The dominant ecosystem type is Dipterocarpaceae rainforest, but the park comprises also four other ecosystems: mixed primary forest, swamp forest, coastal forest, and mangrove forest. A total of 864 plant species have been recorded in the park.

The park protects four endangered endemic primate species: Kloss's gibbon (Hylobates klossii), Siberut macaque (Macaca siberu), Siberut langur (Presbytis potenziani ssp. siberu) and pig-tailed langur (Simias concolor ssp. siberu). Among the 31 species of mammals in the park there are four endemic species of squirrel.

The park also protects 134 species of bird of which 19 are endemic, including the Mentawai scops owl. The park has been recognised as an Important Bird Area (IBA) by BirdLife International.

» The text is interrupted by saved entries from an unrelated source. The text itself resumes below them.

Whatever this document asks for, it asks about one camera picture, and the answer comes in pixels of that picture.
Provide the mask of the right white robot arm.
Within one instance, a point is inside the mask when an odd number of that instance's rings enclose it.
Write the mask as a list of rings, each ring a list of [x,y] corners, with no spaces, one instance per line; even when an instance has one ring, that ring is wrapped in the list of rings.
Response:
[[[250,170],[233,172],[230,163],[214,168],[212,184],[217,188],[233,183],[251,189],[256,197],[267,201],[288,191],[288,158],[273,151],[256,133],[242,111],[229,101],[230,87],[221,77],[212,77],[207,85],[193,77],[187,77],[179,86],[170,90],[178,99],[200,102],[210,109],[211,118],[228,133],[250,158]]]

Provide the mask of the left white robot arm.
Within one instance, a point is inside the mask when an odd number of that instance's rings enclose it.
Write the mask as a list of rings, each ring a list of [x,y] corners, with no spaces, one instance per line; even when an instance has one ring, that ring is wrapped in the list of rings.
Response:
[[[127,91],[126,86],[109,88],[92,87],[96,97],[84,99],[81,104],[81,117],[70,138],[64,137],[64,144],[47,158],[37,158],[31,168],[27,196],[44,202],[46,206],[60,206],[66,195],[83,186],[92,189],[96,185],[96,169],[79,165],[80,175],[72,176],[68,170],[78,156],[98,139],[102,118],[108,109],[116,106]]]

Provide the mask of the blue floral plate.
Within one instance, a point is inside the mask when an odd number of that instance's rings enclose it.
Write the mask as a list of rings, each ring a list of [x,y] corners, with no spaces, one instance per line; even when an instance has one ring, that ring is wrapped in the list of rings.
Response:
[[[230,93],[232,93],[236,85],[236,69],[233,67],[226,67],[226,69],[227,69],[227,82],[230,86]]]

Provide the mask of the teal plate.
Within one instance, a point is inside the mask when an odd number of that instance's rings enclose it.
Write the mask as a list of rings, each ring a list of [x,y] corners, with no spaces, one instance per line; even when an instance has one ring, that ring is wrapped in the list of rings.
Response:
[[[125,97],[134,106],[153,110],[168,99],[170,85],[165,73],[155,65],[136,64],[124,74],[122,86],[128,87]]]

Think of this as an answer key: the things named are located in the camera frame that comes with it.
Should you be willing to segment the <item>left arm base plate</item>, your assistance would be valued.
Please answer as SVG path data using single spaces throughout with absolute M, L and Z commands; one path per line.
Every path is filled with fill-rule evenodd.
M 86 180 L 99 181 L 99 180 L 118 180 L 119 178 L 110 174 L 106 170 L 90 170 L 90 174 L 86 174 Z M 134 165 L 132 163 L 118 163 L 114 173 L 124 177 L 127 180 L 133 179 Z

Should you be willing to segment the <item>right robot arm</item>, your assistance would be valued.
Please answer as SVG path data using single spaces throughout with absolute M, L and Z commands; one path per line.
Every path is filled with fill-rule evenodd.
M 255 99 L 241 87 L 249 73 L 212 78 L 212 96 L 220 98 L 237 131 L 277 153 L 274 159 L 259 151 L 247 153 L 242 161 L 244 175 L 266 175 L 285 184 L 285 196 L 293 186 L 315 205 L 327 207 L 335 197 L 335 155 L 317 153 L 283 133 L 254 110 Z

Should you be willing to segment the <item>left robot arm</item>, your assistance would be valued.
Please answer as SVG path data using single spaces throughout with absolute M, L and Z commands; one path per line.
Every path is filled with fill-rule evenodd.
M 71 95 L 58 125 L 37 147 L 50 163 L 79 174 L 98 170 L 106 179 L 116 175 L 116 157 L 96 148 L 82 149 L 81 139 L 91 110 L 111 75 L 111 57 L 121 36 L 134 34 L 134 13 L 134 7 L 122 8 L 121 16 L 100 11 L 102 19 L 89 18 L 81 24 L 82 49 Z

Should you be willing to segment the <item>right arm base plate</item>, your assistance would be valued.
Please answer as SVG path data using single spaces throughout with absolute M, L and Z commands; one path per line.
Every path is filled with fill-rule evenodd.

==Conservation and threats==
Protection of the island's environment started in 1976 with the creation of the 6,500 ha Teitei Batti Wildlife Refuge. In 1979 this has been expanded to 56,500 ha and upgraded to Nature Reserve status. In 1981 the whole island has been declared a biosphere reserve. In 1993 the 190,500 ha large Siberut National Park has been declared.

Logging concessions threaten 70% of the forests outside the national park, and thus endanger the entire ecosystem of the island.